- _Dataset items_
....

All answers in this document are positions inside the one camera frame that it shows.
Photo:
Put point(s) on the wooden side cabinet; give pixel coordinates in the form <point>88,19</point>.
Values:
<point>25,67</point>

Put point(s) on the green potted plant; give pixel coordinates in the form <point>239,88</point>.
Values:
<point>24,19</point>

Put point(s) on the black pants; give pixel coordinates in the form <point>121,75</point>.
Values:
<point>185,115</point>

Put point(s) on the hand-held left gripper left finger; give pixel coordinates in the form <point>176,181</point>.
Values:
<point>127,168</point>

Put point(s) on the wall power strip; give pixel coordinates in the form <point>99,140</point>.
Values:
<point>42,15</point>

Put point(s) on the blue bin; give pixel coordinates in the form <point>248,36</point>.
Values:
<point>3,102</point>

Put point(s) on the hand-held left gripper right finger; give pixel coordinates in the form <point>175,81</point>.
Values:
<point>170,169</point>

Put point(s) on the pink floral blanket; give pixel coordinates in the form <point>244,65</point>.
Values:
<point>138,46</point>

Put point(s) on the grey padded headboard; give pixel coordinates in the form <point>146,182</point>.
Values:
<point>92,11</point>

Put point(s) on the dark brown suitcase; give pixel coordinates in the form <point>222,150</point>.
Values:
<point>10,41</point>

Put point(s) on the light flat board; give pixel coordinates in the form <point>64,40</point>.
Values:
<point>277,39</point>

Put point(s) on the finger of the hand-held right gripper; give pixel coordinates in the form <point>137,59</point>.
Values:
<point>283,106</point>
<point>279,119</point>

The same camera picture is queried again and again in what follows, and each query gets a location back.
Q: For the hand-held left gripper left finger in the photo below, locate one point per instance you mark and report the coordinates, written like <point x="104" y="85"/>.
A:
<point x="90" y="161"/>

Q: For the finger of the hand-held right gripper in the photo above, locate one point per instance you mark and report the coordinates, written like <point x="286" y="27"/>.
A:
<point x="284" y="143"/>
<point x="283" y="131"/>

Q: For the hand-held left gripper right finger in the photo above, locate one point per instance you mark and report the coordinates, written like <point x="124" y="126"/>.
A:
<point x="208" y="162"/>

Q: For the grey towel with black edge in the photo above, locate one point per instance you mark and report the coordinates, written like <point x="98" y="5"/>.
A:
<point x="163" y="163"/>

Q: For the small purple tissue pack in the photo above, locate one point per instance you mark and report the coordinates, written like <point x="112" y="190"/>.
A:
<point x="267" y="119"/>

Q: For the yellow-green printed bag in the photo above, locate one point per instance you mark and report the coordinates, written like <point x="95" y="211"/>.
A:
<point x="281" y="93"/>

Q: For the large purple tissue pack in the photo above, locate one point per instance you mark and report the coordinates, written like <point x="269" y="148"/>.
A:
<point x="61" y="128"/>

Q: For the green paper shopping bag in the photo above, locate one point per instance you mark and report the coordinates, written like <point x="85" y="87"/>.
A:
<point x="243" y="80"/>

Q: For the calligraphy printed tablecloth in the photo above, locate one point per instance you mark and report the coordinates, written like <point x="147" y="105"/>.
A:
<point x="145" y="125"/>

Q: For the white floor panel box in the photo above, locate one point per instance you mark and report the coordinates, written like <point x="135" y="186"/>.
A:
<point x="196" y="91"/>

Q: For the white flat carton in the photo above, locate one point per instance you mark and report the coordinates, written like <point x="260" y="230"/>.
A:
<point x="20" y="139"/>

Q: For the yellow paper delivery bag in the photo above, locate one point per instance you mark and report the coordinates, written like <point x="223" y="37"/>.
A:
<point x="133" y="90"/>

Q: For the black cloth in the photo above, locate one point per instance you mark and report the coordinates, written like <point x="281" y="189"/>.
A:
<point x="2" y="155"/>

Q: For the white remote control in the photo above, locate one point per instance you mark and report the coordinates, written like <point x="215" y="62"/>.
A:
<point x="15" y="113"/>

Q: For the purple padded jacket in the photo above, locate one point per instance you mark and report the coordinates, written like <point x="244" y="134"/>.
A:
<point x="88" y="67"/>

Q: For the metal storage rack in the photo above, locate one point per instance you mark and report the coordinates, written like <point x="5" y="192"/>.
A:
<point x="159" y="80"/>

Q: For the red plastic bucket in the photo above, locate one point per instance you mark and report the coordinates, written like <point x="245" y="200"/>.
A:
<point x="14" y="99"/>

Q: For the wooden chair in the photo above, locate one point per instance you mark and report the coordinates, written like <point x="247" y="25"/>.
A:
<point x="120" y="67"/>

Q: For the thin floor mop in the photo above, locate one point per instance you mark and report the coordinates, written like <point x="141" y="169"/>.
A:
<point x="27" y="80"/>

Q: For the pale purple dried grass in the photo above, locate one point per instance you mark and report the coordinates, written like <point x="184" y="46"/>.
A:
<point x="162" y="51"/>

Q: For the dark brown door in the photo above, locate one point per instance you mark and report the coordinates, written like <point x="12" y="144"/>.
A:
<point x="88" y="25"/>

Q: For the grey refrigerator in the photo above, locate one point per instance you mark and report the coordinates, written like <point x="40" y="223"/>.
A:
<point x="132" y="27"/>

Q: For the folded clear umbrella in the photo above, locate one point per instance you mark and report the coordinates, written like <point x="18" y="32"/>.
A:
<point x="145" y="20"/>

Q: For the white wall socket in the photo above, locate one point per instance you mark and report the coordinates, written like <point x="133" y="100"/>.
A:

....

- _Exercise requirements_
Task for the records above: copy every line in which the word "held" occurs.

- _Solution to the exercise_
Put point(s) on the hand-held left gripper left finger; give pixel coordinates in the form <point>176,181</point>.
Put point(s) on the hand-held left gripper right finger; give pixel coordinates in the form <point>175,81</point>.
Put point(s) on the finger of the hand-held right gripper; give pixel coordinates in the form <point>137,59</point>.
Q: For the hand-held left gripper left finger in the photo below, locate one point per instance you mark and report the coordinates, written like <point x="104" y="85"/>.
Q: For the finger of the hand-held right gripper in the photo above, locate one point per instance you mark and report the coordinates, written like <point x="286" y="27"/>.
Q: For the hand-held left gripper right finger in the photo above, locate one point per instance you mark and report the coordinates, written like <point x="124" y="126"/>.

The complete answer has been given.